SERMÓN DEL PAPA SAN LEÓN MAGNO EN EL NATALICIO DE LOS APÓSTOLES PEDRO Y PABLO

 

 

(I) Ciertamente, dilectísimos, todo el mundo es partícipe de las solemnidades de los santos y la piedad de una misma fe exige que lo que es recordado por la salvación de todos se celebre por doquier con gozos comunes. En verdad, la festividad de hoy día, además de aquella veneración que merece en toda la tierra, ha de ser recordada con exultación especial y adecuada en nuestra ciudad, a fin de que donde fue glorificada la muerte de los principales apóstoles, allí en el día de su martirio sea la culminación de la alegría. Pues estos son los varones gracias a quienes el Evangelio de Cristo resplandeció para ti, Roma, y tú que eras maestra del error, has sido hecha discípula de la verdad. Estos son tus santos padres y verdaderos pastores que te fundaron mucho mejor y más felizmente para introducirte en los reinos celestes, que aquellos que con su dedicación colocaron los primeros fundamentos de tus murallas; y de los cuales el que te dio el nombre te mancilló con el fratricidio. Estos son quienes te condujeron a esta gloria, para que, como raza santa, pueblo elegido, ciudad sacerdotal y regia, hecha cabeza del mundo, por la sacra sede del bienaventurado Pedro, presidas más bien por la religión divina que por la dominación terrena. Pues, aunque con muchas victorias por mar y tierra has extendido el derecho de tu imperio, sin embargo es menor lo que el esfuerzo bélico te sometió que lo que la paz cristiana te entregó.
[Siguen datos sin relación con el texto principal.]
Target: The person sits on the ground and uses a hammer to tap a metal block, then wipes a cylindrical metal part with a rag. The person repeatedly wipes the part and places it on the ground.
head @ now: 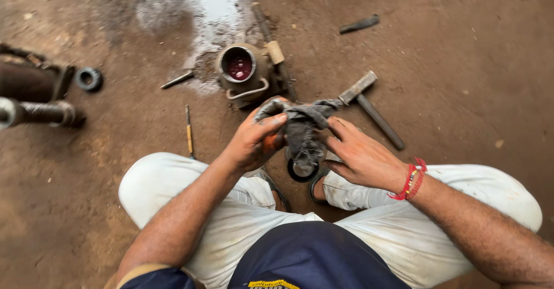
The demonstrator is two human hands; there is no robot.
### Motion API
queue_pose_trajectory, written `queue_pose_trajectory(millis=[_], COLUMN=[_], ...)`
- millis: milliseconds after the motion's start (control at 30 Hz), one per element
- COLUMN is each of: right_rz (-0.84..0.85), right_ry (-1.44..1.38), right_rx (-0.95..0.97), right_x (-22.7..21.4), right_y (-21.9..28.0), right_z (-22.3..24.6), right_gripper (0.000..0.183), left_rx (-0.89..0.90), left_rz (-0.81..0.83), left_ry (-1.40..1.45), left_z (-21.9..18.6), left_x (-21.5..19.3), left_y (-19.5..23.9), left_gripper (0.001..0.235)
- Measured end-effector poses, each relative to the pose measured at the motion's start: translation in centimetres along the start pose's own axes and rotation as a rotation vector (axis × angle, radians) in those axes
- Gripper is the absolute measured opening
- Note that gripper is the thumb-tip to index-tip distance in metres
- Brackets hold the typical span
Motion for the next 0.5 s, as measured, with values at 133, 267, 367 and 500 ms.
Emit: queue_pose_trajectory(millis=[133, 267, 367, 500], right_rz=[-0.020, -0.145, -0.228, -0.304], right_ry=[-0.008, 0.001, -0.031, -0.125], right_rx=[-0.041, -0.137, -0.167, -0.105], right_x=[-0.7, -2.0, -2.8, -3.4], right_y=[-0.4, 0.3, 0.9, 1.5], right_z=[1.8, 3.0, 3.2, 1.9], right_gripper=[0.057, 0.047, 0.041, 0.039], left_rx=[0.074, 0.089, 0.206, 0.205], left_rz=[0.054, -0.224, -0.273, -0.002], left_ry=[-0.034, -0.245, -0.751, -0.925], left_z=[-0.6, -0.2, -1.5, -0.1], left_x=[-0.3, -4.1, -3.7, -0.4], left_y=[-0.2, -0.9, -1.2, -1.8], left_gripper=[0.024, 0.023, 0.029, 0.033])
Point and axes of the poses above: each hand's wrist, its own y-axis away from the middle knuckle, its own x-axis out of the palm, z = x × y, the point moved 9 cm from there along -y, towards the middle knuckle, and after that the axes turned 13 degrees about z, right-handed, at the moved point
(II) Dios bueno, justo y omnipotente, que nunca ha negado su misericordia al género humano, y siempre ha impulsado a todos los mortales en general a su conocimiento por medio de abundantísimos beneficios y ha tenido misericordia con profunda piedad y secreto consejo de la ceguera voluntaria y de la malicie proclive a la perdición de los que yerran, ha enviado a su Verbo igual a sí mismo y coeterno. El cual se hizo carne y así unió la naturaleza divina a la naturaleza humana, a fin de que su inclinación a lo ínfimo llegara a ser nuestra proyección a lo sumo; a fin también de que su gracia inenarrable se difundiera por todo el mundo, preparó al reino romano con divina prudencia; cuyos avances han sido conducidos hasta esos límites con los cuales la totalidad de los pueblos de doquiera llegase a ser contigua y vecina. La disposición de la divinidad operaba con el mayor cuidado para que muchos reinos fueran confederados en un imperio, y la predicación general llegase prontamente a diversos pueblos, a los cuales unía el gobierno de una ciudad. Esta ciudad, no obstante, ignorante del autor de su promoción, cuando casi dominaba a todas las razas servía a los errores de todas ellas y parecía que hubiese formado para sí al gran culto, porque a ninguna falsedad había desechado... De donde cuanto había sido por el diablo fuertemente atado, tanto es admirablemente desatado por Cristo.

(III) Pues cuando los doce apóstoles habiendo recibido el don de lenguas por el Espíritu Santo, para comunicar al mundo el Evangelio, distribuidos por las partes de la tierra, el muy bienaventurado Pedro, príncipe del orden apostólico, fue destinado a la cima del Imperio Romano, a fin de que la luz de la verdad que revelaba la salvación a todas las razas, fuera difundida por todo el cuerpo del mundo desde la misma cabeza. Pues, ¿qué hombres de qué nación no se encontraban entonces en esta ciudad? o ¿qué razas habrían ignorado lo que Roma hubiese enseñado? Aquí las opiniones de la filosofía han de ser pisoteadas, aquí las vanidades de la sabiduría terrenal han de ser disueltas, aquí el culto de los demonios confundido, aquí la impiedad de todos los sacrificios destruida, aquí donde con diligentísima superstición se había reunido lo que fuera el instituto de diversos errores.

 

San León Magno, Sermo LXXXII, en: Migne, Patrologia Latina, t. LIV, col. 422-428. Trad. del latín por Héctor Herrera C.